Your answer must consist of exactly the lines below, starting with the line with "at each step" and going on through the line with "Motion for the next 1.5", and nothing else.

┌──

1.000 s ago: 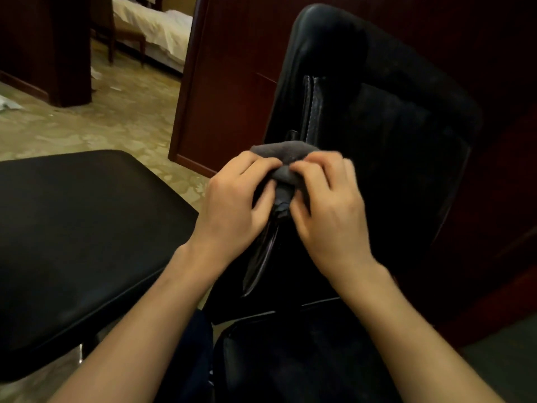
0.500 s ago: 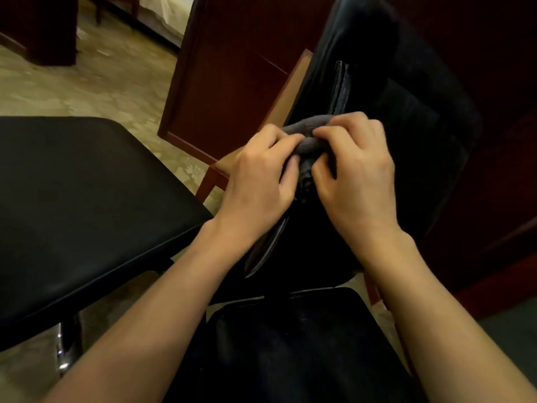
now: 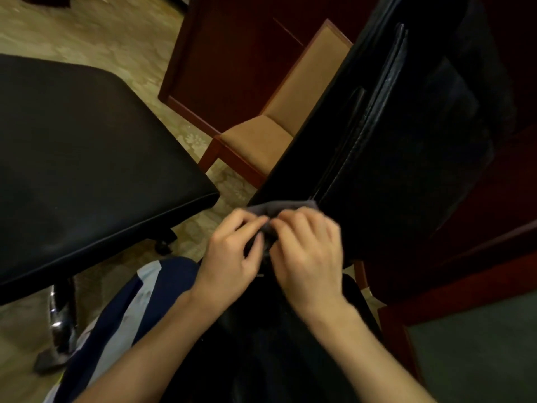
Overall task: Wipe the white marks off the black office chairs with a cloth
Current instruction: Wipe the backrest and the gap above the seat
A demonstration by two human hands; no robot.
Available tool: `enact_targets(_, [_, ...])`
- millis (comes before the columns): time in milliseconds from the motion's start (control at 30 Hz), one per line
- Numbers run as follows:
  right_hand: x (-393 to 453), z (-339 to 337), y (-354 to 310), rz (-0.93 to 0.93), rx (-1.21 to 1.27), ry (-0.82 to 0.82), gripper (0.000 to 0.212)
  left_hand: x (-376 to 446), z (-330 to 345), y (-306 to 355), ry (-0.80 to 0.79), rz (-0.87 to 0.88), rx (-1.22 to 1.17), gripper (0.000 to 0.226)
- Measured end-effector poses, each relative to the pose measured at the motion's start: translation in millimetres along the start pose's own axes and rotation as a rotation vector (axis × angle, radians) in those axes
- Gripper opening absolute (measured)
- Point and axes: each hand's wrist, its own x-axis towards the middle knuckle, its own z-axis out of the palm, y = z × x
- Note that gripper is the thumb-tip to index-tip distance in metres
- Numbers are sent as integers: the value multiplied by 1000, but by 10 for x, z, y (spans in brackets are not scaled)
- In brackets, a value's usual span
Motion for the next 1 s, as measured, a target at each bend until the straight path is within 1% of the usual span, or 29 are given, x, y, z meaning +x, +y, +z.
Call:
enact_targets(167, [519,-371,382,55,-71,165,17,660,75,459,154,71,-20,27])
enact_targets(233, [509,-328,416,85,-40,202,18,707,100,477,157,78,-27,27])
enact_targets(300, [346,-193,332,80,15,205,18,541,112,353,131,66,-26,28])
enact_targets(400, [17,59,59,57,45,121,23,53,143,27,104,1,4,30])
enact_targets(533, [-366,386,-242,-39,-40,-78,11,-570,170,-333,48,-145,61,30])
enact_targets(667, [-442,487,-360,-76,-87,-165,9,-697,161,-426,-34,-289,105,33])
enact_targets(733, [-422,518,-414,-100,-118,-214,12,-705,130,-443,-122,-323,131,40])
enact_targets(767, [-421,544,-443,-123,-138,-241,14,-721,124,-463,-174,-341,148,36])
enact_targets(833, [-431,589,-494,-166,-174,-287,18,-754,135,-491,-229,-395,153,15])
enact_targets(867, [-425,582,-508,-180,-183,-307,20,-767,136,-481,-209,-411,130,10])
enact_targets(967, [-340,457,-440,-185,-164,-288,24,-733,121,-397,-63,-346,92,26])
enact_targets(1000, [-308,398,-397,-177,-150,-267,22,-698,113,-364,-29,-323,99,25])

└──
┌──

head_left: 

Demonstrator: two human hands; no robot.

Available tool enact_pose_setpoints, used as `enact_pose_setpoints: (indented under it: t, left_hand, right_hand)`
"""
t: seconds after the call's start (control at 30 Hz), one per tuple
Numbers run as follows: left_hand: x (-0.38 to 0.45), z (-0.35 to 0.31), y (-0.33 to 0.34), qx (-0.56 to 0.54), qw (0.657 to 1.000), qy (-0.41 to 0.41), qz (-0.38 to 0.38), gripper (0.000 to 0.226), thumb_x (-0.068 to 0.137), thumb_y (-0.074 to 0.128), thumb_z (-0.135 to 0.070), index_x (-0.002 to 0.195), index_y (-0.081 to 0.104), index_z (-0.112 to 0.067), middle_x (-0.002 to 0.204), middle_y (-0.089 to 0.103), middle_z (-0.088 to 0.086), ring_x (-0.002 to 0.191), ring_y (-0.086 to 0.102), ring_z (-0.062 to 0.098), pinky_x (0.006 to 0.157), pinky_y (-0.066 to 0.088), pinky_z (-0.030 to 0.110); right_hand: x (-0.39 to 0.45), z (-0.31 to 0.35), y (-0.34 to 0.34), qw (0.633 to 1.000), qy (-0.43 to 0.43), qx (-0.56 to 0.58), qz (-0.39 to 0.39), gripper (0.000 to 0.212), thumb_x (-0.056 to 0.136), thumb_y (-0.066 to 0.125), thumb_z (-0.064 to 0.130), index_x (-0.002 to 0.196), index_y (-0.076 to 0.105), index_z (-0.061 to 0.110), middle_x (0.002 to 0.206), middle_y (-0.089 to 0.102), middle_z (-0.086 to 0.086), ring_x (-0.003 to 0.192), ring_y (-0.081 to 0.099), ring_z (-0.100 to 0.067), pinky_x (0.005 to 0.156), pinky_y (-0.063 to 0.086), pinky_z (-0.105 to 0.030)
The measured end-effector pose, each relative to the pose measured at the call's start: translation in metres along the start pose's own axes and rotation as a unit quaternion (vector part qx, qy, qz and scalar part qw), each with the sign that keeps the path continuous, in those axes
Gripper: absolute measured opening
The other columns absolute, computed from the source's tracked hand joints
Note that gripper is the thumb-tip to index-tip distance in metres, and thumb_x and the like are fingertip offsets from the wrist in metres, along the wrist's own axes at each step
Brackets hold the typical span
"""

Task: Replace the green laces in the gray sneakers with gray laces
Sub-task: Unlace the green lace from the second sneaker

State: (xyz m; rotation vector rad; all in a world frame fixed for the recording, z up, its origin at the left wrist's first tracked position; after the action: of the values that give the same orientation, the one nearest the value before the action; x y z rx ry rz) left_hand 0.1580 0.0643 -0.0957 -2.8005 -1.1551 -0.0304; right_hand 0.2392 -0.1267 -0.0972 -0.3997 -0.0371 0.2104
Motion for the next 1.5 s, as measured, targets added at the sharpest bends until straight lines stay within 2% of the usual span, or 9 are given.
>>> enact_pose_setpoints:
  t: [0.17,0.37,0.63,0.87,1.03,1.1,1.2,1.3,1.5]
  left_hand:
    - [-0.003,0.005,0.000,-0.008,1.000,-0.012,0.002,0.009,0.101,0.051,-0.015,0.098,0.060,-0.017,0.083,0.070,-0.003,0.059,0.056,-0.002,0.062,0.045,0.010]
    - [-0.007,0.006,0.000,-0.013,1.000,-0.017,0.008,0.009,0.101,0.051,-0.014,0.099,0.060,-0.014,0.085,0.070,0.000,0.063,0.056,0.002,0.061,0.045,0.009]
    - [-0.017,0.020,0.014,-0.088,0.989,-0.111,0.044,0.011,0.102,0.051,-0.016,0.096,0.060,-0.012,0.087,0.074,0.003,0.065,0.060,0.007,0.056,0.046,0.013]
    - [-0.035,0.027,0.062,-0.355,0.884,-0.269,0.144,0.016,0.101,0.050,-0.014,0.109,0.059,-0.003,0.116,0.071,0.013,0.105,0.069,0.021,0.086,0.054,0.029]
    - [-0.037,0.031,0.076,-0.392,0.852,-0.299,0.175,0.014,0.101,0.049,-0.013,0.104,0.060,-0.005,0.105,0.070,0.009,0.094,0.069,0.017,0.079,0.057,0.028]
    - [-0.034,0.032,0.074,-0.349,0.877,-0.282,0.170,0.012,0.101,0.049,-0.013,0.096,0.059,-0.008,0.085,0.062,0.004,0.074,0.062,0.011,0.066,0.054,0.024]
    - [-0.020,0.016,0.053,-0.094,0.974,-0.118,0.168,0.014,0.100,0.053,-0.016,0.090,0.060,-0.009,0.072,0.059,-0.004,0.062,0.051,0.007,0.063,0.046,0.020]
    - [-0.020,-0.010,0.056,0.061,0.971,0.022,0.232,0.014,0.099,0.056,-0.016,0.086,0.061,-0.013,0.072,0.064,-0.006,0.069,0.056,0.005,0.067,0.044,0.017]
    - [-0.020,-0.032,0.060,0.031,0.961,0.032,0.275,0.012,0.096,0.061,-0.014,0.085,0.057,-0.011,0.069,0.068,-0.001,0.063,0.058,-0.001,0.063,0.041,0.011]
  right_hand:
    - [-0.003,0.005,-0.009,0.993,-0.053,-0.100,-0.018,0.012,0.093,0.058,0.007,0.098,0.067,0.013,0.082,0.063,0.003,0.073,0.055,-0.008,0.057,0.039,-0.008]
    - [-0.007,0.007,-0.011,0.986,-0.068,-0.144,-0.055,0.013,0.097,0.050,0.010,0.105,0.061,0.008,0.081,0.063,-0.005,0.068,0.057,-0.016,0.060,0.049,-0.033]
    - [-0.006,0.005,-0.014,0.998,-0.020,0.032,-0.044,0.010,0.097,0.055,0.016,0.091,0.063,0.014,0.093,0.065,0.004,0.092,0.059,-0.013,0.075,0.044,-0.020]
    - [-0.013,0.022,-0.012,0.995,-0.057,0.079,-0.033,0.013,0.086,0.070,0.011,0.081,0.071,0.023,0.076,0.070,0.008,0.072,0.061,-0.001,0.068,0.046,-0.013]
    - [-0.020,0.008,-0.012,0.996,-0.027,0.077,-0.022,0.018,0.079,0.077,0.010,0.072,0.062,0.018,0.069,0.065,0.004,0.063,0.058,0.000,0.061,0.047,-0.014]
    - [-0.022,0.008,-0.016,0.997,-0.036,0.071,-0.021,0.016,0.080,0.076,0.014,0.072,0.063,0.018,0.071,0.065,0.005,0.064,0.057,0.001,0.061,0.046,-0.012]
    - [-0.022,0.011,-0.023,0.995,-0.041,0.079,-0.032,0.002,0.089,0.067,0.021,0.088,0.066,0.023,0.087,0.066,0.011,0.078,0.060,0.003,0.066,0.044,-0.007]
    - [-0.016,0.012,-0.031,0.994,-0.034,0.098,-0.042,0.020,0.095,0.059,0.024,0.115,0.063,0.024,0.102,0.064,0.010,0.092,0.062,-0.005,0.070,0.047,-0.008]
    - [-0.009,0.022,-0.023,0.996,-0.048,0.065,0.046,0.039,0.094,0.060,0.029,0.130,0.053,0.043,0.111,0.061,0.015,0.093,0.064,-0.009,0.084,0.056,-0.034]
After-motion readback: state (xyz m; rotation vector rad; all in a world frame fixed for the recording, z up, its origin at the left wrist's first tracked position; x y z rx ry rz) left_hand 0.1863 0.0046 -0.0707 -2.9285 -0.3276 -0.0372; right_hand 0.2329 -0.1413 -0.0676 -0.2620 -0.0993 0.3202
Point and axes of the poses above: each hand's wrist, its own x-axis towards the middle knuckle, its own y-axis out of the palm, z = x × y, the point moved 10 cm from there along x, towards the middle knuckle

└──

● ANSWER
Note that gripper is the thumb-tip to index-tip distance in metres, and thumb_x and the like are fingertip offsets from the wrist in metres, along the wrist's own axes at each step
Brackets hold the typical span
"""

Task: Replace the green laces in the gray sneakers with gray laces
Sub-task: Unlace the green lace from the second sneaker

State: (xyz m; rotation vector rad; all in a world frame fixed for the recording, z up, its origin at the left wrist's first tracked position; after the action: of the values that give the same orientation, the one nearest the value before the action; x y z rx ry rz) left_hand 0.1580 0.0643 -0.0957 -2.8005 -1.1551 -0.0304; right_hand 0.2392 -0.1267 -0.0972 -0.3997 -0.0371 0.2104
Motion for the next 1.5 s, as measured, targets added at the sharpest bends until straight lines stay within 2% of the usual span, or 9 are given.

No further output is required here.